Tonight marks the soft launch of one of the TV season’s most intriguing timeslot showdowns: Fox’s sci-fi cult fave Fringe vs. The CW’s fantasy/horror cult fave Supernatural at 9 p.m. I say “soft” because Supernatural airs a repeat tonight; it’ll return with new episodes next week. Fringe — moving into the timeslot after spending over a year on Thursday nights — comes back from the winter break with an original outing entitled “The Firefly,” which plays like a wink to Joss Whedon’s gone-too-soon outer space oater (and Friday-at-9 failure) Firefly
In its third season, Fringe has been attracting around 5 million viewers in real time. Most pundits expect that Fringe will take a ratings hit in its new home, but no one is certain how big that hit will be. Fans seem alarmed about the long-term prospects of the show; we’ll see if they’re concerned enough to make the commitment to staying home on Friday nights as opposed to making it a watch-on-DVR-over-the-weekend thing. “The Firefly” sounds promising. The Observer returns to the saga, and Back To The Future‘s Christopher Lloyd pops up as a guest star. Back in December, Fringe producers Jeff Pinkner and J.H. Wyman told me that upcoming episodes would explore the emerging mystery/mythology of The First People; perhaps that storyline will see some nourishing with tonight’s second-half kickoff. (Have you seen the romantic music video Fox has produced for Fringe?)

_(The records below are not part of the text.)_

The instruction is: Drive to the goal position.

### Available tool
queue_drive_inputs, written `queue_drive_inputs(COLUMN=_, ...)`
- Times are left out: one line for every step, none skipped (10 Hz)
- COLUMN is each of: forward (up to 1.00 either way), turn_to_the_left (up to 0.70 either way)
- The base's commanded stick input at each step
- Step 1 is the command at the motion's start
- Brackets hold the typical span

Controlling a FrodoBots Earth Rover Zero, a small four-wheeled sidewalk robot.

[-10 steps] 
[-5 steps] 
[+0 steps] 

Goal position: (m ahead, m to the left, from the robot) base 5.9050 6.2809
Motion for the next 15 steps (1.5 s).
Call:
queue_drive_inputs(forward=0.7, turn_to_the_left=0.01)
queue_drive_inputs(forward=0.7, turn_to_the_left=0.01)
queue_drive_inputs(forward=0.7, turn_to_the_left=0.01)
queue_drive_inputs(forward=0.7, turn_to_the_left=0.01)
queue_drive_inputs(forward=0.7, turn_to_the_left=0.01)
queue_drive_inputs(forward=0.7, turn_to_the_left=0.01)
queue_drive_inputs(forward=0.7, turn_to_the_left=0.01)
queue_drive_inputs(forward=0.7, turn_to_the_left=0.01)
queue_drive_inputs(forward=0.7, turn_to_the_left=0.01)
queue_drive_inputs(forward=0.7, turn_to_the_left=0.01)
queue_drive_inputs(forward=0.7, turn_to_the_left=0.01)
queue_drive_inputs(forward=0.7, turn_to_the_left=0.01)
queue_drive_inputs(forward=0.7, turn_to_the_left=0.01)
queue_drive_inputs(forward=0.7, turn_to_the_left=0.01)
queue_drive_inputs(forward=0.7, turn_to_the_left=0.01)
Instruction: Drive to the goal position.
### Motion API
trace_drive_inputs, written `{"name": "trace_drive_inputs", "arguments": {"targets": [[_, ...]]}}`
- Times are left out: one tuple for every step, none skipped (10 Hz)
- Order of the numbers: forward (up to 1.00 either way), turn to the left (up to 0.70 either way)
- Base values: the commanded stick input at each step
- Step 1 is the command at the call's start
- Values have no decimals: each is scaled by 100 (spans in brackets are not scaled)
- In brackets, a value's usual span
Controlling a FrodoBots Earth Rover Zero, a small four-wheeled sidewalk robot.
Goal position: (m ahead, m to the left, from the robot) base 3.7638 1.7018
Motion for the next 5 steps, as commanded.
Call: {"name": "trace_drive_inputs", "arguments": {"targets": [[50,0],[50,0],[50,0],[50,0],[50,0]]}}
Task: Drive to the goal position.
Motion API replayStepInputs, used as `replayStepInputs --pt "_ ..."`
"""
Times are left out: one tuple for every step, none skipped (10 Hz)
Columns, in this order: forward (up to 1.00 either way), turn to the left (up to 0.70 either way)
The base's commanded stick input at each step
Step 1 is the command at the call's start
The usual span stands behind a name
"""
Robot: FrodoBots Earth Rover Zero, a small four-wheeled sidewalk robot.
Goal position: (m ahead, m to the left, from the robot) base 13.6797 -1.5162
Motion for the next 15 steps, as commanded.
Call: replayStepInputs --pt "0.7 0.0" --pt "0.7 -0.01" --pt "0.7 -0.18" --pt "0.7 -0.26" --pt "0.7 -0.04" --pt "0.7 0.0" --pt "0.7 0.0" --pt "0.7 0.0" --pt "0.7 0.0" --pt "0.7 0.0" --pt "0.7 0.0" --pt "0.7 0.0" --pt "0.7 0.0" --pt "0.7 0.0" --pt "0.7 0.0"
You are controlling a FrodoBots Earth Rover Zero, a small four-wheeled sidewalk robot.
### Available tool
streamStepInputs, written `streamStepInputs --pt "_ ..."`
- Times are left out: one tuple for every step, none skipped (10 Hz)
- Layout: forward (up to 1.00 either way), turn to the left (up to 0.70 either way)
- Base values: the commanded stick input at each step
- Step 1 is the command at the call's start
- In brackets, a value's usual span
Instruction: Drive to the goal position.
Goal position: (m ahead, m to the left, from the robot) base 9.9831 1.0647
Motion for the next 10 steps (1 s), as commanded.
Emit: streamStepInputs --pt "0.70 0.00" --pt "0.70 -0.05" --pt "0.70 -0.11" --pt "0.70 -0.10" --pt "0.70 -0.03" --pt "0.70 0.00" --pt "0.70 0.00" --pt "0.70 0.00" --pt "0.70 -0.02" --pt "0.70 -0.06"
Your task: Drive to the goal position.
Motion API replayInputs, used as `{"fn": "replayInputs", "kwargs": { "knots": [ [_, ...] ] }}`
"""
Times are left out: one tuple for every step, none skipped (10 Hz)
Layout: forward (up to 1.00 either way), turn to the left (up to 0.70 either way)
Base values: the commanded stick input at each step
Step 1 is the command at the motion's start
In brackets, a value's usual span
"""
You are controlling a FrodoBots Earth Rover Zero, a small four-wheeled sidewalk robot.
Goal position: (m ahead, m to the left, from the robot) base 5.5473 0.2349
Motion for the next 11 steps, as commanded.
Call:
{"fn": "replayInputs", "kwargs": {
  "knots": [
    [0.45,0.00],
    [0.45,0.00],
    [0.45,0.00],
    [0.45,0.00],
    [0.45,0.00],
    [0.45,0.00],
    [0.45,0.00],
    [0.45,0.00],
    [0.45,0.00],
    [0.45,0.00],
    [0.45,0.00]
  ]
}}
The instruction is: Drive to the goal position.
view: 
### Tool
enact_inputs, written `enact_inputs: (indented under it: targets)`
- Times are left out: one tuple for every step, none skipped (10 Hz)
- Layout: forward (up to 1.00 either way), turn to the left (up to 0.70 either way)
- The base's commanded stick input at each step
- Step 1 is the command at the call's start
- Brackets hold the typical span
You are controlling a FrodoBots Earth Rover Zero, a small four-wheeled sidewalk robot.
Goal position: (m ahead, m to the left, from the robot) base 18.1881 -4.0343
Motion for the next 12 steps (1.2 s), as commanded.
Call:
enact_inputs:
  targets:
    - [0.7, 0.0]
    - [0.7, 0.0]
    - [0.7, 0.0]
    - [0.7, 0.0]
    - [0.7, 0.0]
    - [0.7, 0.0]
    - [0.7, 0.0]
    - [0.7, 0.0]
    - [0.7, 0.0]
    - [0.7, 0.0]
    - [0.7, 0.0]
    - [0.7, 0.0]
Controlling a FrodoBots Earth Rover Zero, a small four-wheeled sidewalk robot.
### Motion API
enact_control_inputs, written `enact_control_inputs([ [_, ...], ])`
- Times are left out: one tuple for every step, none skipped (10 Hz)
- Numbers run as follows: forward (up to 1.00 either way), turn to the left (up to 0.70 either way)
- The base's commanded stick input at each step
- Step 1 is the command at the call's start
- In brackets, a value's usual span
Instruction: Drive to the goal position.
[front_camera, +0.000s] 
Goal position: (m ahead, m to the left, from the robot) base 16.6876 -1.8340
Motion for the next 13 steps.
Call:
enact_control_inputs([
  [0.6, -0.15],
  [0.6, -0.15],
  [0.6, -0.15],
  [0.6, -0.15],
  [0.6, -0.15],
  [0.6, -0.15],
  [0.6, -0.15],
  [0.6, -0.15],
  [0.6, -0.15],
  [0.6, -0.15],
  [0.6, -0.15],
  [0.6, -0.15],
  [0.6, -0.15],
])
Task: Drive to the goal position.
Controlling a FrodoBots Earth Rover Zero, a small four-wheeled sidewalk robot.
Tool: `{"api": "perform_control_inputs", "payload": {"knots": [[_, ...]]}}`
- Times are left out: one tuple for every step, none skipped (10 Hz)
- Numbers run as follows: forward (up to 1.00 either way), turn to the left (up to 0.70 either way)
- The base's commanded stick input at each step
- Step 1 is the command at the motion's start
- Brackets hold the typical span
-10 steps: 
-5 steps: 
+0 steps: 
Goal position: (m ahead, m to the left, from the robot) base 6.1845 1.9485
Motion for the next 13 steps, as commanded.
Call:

Now in its sixth season, Supernatural is also a battle-scarred veteran of the Thursday night wars. In fact, it aired opposite Fringe last year. Viewership for Supernatural has floated between 2 million and 3 million viewers for a few seasons now, though recent episodes have been on the lower end of that spectrum. I wonder if Fox execs wondered if Supernatural’s sagging performance = market opportunity. CW prez Dawn Ostroff recently issued a public vote of confidence in Supernatural and even said she’d be “surprised” if the network didn’t renew it for a seventh season. I haven’t watched Supernatural since the beginning of its first season in 2005 — a confession I make with a twinge of regret. I was a big fan of Buffy the Vampire Slayer and The X-Files, and it appeared to me that Supernatural wasn’t going to offer me anything that I hadn’t seen before. In general, I’m not one of those people enticed by a “If you liked [this kind of thing], then check out [this other thing, which is a lot like the thing you liked]” type of sell. In fact, I’m more likely to be turned off by that kind of sell, because what I want most from television these days is innovation, not derivation. I had a similar resistance to/cynicism about Fringe at the start. But I stuck with it because I admired the previous work of its creators (the Mission: Impossible 3/Star Trek team of J.J. Abrams, Alex Kurtzman and Bob Orci), and halfway through the first season, Fringe began to click with me. A lot of people that I trust have told me over the years that I’d probably have that same conversion experience with Supernatural if I just gave it a chance. I believe them. But if I wasn’t inhibited by the fact that it was airing opposite of something else I was already watching (for the past two years, it was either an NBC sitcom or Fringe), then I was inhibited by feeling that I had missed too much and wouldn’t be able to fully appreciate where it was at. I look forward to catching up with it down the road on DVD.
This is all to say that in the matter of Fringe v. Supernatural, I (again) choose Fringe. How about you? Are the Fringe fans among us planning to make the Friday night commitment? For fans of both shows, which series do you plan on watching in real time and which series will you be DVRing?